It has been discovered that Piriform’s CCleaner, owned by antivirus provider Avast, was found to be hosting a “multi-stage malware payload” that could install ransomware or keyloggers and further infect target computers on command, according to an analysis by threat intelligence firm Cisco Talos
“For a period of time, the legitimate signed version of CCleaner 5.33 being distributed by Avast also contained a multi-stage malware payload that rode on top of the installation of CCleaner,” Cisco Talos said in a statement. According to Avast, about 2.27 million people ran the hacked software which was downloaded from an infected server.
The malware was discovered by Cisco Talos on September 13, and Avast was notified immediately. “During the installation of CCleaner 5.33, the 32-bit CCleaner binary that was included also contained a malicious payload that featured a Domain Generation Algorithm (DGA) as well as hardcoded Command and Control (C2) functionality. We confirmed that this malicious version of CCleaner was being hosted directly on CCleaner’s download server as recently as September 11, 2017,” said Cisco Talos.
The impact from the malware could have been more damaging than it was. CCleaner has been downloaded more than 2 billion times according to Avast, making it a popular target for hackers. Dubbed the “crap cleaner,” it’s designed to remove rogue programs and wipe out cookies and offer some web privacy protections.

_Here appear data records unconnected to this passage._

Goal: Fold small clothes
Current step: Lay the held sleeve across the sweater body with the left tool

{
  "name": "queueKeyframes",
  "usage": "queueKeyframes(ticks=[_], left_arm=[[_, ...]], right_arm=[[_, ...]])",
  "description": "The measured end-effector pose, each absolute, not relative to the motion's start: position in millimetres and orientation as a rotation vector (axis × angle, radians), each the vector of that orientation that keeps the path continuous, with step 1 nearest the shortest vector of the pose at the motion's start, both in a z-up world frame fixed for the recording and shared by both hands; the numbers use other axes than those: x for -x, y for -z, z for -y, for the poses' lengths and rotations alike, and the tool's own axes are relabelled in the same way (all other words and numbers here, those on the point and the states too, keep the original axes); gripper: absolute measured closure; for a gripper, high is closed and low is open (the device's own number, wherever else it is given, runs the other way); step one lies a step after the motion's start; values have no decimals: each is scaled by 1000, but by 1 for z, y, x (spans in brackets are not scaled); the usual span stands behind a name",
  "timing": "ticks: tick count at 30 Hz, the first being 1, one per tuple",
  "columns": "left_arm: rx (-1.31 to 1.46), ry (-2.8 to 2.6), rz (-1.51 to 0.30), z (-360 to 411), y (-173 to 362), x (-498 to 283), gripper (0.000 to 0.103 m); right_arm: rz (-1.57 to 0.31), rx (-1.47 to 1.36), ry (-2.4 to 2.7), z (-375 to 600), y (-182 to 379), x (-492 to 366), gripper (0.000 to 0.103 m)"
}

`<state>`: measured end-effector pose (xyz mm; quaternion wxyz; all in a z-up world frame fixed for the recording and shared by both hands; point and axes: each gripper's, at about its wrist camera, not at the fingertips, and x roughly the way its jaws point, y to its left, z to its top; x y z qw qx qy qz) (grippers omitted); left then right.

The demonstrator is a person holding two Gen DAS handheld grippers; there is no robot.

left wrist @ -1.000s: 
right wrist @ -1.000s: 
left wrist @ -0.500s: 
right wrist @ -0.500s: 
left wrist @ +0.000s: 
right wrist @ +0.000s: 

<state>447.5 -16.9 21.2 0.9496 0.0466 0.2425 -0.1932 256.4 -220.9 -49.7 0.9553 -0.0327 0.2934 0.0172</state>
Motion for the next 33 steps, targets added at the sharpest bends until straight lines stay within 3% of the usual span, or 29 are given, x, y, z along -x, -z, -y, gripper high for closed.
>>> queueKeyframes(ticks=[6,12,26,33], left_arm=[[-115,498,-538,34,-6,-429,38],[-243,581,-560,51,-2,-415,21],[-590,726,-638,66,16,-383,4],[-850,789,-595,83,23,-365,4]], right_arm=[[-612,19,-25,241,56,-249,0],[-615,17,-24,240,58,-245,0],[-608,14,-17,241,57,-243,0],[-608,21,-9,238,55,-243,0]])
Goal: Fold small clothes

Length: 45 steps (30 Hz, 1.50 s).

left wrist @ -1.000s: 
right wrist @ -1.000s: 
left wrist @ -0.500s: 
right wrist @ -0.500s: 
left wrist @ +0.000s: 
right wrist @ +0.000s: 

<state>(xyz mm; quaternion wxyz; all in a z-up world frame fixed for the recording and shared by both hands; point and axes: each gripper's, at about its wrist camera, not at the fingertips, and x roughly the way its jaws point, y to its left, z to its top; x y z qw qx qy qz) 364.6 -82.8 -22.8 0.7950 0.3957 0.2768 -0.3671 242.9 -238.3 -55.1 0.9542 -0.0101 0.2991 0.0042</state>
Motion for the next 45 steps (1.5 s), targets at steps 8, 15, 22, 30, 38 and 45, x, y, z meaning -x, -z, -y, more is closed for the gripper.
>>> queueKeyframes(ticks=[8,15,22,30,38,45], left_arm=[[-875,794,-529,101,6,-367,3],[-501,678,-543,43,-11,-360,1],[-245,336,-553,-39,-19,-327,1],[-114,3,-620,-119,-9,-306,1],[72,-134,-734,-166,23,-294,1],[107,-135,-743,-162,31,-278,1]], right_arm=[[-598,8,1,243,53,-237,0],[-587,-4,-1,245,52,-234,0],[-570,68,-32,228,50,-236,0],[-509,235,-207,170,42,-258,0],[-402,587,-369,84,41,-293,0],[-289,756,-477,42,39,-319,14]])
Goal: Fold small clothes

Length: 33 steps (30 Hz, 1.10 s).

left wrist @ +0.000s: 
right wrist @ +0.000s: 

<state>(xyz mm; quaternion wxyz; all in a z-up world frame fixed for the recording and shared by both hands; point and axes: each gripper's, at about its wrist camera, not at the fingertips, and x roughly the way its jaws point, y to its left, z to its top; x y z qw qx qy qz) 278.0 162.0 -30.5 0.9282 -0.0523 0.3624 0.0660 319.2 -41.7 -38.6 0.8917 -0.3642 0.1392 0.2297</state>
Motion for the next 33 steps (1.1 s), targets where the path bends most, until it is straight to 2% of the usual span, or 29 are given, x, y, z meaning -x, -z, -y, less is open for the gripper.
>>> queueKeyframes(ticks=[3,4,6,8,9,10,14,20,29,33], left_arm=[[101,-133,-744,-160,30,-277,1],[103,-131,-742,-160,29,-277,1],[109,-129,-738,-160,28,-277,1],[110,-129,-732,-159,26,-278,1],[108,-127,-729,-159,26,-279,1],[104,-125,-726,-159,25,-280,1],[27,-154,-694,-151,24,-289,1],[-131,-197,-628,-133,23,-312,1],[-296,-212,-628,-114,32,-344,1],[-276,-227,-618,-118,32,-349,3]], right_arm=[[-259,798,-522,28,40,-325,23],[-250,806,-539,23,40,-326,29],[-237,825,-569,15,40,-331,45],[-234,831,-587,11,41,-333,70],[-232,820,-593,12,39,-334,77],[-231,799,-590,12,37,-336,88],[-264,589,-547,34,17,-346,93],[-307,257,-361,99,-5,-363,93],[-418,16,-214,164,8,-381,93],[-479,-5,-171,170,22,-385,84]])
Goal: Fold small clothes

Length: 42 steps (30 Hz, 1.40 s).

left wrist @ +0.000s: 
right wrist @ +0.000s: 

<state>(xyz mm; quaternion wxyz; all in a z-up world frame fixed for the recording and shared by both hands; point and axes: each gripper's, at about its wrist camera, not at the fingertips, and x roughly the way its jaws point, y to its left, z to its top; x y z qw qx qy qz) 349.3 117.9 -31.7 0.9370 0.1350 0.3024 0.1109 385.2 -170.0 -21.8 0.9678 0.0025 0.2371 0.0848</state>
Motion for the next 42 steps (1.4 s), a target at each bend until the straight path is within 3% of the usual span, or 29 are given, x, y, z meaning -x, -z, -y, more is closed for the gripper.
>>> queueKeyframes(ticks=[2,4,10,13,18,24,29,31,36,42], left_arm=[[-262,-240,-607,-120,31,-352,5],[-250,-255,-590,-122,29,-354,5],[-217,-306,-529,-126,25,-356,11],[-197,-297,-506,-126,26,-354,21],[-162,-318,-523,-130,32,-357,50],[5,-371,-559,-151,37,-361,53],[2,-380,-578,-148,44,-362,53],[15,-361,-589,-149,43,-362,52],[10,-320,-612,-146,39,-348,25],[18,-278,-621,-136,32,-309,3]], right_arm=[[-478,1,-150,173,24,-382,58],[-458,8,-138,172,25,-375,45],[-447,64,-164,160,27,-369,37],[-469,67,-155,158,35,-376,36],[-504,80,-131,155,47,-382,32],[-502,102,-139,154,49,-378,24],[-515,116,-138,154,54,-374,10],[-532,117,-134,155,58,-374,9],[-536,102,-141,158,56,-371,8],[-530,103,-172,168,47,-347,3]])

“By exploiting the trust relationship between software vendors and the users of their software, attackers can benefit from users’ inherent trust in the files and web servers used to distribute updates,” said Cisco Talos researchers, in a blog post, reports Engadget.
Talos says the attack vector isn’t new, but it is being seen more frequently in the last few months. The virus is a version of the “Petya” ransomware and like the WannaCry virus that wreaked international havoc in May, it appears to take advantage of a Microsoft Windows flaw uncovered by the NSA and published online by hackers.
At one time, hackers would make fake alternatives of popular applications and trick people into downloading them. Now, it’s easier to attack the download source, gaining access into legitimate servers. It’s a trend that many security researchers will be monitoring closely, to catch the latest innovative ways that hackers are breaching multiple systems, according to the Verge.
“This is a prime example of the extent that attackers are willing to go through in their attempt to distribute malware to organizations and individuals around the world,” Cisco Talos warns. “Attackers have shown that they are willing to leverage this trust to distribute malware while remaining undetected.”